• Assignment:
Please restate, word for word, the lines below that begin at the one with "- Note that" and end at the one with "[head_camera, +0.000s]". Leave out all other lines.

• Material provided:

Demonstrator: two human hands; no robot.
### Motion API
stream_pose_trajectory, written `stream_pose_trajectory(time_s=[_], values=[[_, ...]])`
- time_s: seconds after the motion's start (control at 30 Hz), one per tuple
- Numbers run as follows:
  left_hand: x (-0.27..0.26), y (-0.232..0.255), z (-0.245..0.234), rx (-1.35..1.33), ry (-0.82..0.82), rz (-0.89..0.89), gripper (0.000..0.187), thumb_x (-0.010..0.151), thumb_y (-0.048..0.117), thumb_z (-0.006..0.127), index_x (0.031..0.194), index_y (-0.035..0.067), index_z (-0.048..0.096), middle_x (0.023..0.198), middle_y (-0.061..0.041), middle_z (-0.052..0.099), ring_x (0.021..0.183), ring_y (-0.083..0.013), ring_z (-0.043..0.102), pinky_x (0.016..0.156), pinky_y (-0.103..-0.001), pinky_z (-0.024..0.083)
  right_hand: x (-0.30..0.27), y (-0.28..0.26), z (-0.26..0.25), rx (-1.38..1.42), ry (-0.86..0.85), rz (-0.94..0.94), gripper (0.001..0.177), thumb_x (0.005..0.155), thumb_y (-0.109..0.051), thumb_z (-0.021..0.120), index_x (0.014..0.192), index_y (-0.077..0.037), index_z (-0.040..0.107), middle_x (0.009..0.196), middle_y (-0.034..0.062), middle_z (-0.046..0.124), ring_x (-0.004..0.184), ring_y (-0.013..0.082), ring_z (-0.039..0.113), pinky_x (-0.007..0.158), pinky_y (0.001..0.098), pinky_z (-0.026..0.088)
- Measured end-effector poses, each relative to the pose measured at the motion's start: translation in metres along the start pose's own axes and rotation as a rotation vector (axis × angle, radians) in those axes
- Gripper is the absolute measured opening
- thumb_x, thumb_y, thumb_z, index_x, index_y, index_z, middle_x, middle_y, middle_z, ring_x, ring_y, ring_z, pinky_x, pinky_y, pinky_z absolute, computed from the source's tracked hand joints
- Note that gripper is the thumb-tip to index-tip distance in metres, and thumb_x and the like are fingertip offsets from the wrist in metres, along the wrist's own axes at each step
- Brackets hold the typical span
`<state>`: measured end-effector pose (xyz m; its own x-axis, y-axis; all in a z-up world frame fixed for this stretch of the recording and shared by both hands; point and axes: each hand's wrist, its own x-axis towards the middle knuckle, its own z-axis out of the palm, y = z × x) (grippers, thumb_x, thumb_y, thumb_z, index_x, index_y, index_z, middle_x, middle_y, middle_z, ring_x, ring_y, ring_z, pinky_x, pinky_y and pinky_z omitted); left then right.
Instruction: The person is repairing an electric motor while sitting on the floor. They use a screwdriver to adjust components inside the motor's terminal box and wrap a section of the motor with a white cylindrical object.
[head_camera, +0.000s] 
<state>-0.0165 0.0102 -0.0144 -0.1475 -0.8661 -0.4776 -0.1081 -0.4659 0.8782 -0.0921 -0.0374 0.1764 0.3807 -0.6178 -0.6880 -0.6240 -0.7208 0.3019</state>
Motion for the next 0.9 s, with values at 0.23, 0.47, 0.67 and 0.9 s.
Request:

• Answer:
- Note that gripper is the thumb-tip to index-tip distance in metres, and thumb_x and the like are fingertip offsets from the wrist in metres, along the wrist's own axes at each step
- Brackets hold the typical span
`<state>`: measured end-effector pose (xyz m; its own x-axis, y-axis; all in a z-up world frame fixed for this stretch of the recording and shared by both hands; point and axes: each hand's wrist, its own x-axis towards the middle knuckle, its own z-axis out of the palm, y = z × x) (grippers, thumb_x, thumb_y, thumb_z, index_x, index_y, index_z, middle_x, middle_y, middle_z, ring_x, ring_y, ring_z, pinky_x, pinky_y and pinky_z omitted); left then right.
Instruction: The person is repairing an electric motor while sitting on the floor. They use a screwdriver to adjust components inside the motor's terminal box and wrap a section of the motor with a white cylindrical object.
[head_camera, +0.000s] 

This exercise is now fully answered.